'Les Mis' has lessons to teach us
One of my favorite musicals, "Les Miserables," came out on the big screen this week.
It's a sweeping story of grace and redemption set against the backdrop of the French Revolution. My favorite scene is close to the beginning, an interaction that changes the course of the main character's life.
The main character, Jean Valjean, has been in prison for 19 years -- five for stealing a loaf of bread to feed his family, the rest because he tried to run.
When he finally gets released, no one will take him in for the night, because he has an identification card that labels him as a convict. Valjean gets more and more discouraged and bitter. He finally meets the town's bishop, who takes him in and gives him as much food as he wants and a warm bed to sleep in.

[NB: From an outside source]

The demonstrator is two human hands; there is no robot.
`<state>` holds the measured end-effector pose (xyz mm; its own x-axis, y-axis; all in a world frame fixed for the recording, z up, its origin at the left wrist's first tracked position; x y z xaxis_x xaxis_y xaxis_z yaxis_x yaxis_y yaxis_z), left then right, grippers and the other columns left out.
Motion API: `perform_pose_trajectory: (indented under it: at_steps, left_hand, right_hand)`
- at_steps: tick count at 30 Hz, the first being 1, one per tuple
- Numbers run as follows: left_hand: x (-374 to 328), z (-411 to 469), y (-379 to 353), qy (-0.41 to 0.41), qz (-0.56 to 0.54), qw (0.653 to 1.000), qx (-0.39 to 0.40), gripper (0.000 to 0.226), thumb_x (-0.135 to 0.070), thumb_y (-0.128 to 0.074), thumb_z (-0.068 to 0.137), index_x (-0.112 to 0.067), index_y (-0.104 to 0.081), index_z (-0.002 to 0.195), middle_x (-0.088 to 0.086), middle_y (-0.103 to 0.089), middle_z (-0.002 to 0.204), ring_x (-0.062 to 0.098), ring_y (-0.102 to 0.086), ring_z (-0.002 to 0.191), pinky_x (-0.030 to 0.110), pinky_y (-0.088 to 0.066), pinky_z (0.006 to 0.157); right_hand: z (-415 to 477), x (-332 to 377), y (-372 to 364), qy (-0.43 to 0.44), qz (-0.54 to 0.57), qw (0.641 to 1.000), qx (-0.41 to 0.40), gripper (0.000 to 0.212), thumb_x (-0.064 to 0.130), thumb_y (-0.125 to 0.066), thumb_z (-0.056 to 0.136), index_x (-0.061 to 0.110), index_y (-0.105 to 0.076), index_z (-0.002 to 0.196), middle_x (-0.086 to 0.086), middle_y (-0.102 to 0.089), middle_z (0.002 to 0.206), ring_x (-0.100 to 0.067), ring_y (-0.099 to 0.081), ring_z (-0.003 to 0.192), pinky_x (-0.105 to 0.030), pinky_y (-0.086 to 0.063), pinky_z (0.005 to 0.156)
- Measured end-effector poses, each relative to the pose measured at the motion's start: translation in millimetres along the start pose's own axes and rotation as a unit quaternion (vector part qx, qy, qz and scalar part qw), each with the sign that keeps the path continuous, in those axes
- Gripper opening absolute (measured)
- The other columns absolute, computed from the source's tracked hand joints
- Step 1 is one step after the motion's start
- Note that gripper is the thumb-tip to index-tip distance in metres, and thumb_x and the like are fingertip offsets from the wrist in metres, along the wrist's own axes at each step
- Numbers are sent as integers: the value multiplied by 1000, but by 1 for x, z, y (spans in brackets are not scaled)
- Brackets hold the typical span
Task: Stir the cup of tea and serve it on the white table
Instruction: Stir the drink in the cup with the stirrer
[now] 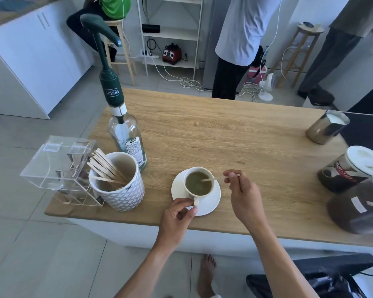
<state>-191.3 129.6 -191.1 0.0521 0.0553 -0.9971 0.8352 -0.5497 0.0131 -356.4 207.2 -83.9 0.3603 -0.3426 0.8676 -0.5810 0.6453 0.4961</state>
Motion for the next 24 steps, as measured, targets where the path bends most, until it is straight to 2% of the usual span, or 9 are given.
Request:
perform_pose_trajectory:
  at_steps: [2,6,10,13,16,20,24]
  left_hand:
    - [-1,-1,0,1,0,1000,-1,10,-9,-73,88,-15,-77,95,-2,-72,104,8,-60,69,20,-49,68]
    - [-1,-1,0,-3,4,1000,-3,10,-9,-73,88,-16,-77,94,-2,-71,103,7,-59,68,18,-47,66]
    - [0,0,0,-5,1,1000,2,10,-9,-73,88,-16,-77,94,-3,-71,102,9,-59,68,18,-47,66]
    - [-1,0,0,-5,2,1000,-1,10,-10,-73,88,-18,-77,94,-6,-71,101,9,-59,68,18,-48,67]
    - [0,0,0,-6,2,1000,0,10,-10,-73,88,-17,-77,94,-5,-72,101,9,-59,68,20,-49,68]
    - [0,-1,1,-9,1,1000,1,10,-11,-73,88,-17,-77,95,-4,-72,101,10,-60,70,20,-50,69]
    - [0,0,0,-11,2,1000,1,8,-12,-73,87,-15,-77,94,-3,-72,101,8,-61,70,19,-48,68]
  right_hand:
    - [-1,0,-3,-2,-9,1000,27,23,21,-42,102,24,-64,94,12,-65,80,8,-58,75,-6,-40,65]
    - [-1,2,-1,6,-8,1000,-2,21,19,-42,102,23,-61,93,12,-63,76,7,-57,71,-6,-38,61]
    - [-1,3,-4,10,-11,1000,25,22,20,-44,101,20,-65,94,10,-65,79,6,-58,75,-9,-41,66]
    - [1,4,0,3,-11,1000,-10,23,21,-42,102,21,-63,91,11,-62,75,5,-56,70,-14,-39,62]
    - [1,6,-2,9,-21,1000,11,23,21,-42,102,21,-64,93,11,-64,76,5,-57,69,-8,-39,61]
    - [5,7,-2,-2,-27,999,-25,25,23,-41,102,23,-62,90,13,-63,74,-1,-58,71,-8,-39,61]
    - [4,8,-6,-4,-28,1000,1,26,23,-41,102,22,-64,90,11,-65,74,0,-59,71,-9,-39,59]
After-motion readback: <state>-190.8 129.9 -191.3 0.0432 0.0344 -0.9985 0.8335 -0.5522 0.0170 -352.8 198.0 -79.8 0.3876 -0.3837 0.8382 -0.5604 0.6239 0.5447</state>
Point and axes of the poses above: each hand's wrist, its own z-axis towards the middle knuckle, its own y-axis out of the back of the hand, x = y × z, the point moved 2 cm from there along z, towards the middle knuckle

But Valjean's heart is still hard.
"The old fool trusted me and done his bit of good," he sings. "I played the grateful serf and thanked him like I should."
After the bishop goes to bed, Valjean gathers up the expensive silverware he'd been eyeing during dinner and sneaks out of the house.

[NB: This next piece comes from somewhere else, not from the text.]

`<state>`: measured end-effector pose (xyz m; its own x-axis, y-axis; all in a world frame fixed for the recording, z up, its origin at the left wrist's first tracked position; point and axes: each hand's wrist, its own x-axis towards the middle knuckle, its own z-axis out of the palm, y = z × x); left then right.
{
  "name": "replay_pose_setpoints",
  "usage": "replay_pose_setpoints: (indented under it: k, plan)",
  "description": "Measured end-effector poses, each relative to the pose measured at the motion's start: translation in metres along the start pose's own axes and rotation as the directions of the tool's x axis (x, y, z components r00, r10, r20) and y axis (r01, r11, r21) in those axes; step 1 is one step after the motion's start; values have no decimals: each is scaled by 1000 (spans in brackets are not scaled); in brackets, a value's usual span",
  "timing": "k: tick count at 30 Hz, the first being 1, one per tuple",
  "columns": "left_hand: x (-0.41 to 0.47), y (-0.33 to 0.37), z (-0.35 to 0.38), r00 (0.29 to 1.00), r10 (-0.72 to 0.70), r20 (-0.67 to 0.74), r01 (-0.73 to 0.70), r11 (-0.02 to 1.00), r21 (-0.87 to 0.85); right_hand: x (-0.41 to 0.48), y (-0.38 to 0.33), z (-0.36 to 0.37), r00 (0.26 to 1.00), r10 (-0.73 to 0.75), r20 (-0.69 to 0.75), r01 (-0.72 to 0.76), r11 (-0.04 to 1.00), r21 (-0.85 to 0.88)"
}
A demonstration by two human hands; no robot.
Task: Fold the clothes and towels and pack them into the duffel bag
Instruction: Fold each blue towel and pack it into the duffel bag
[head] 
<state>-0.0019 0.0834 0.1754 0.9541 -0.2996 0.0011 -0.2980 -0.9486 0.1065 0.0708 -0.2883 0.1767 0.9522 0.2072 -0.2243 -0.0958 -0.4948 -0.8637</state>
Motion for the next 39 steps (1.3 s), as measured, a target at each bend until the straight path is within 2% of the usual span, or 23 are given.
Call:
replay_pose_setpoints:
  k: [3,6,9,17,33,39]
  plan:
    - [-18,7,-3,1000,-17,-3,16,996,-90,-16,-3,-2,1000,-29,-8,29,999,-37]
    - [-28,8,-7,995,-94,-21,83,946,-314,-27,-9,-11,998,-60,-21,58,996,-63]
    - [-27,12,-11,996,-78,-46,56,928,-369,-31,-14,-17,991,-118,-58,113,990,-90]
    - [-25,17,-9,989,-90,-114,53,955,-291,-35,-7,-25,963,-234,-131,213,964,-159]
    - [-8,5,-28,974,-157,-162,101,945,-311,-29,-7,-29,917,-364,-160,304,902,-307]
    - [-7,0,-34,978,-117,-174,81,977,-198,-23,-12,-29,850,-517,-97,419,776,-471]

He gets picked up by the police and taken back to the bishop.
"Tell his reverence your story," the police jeer when they bring Valjean to the man he'd betrayed. "Let us see if he's impressed. You were lodging here last night, you were the honest bishop's guest. And then out of Christian goodness, when he heard about your plight, he'd maintained you made a present of this silver ... "
"That is right," interrupts the bishop. He turns to Valjean and hands him two silver candlesticks. "But, my friend, you left so early, something surely slipped your mind. You forgot I gave these also; would you leave the best behind?"
The bishop thanks the policemen for doing their duty and tells them they are free to leave.
The bishop turns to Valjean again.
"But remember this, my brother," he sings. "See in this some higher plan. You must use this precious silver to become an honest man."
The next day, Valjean steals from someone else, but feels so convicted by the kindness the bishop showed him that he returns what he stole.
There are a lot of other subplots throughout the show, but Valjean uses the rest of his life doing good for others. Undoubtedly, if the bishop hadn't taken a chance on Valjean and had faith in him, Valjean's life would have turned out very differently.
At the end of the show, Valjean sings that "to love another person is to see the face of God." Hardly the attitude of the embittered man we saw at the beginning.
I hope when I'm presented with the opportunity that the bishop had, I err on the side of grace. Sometimes, it makes all the difference.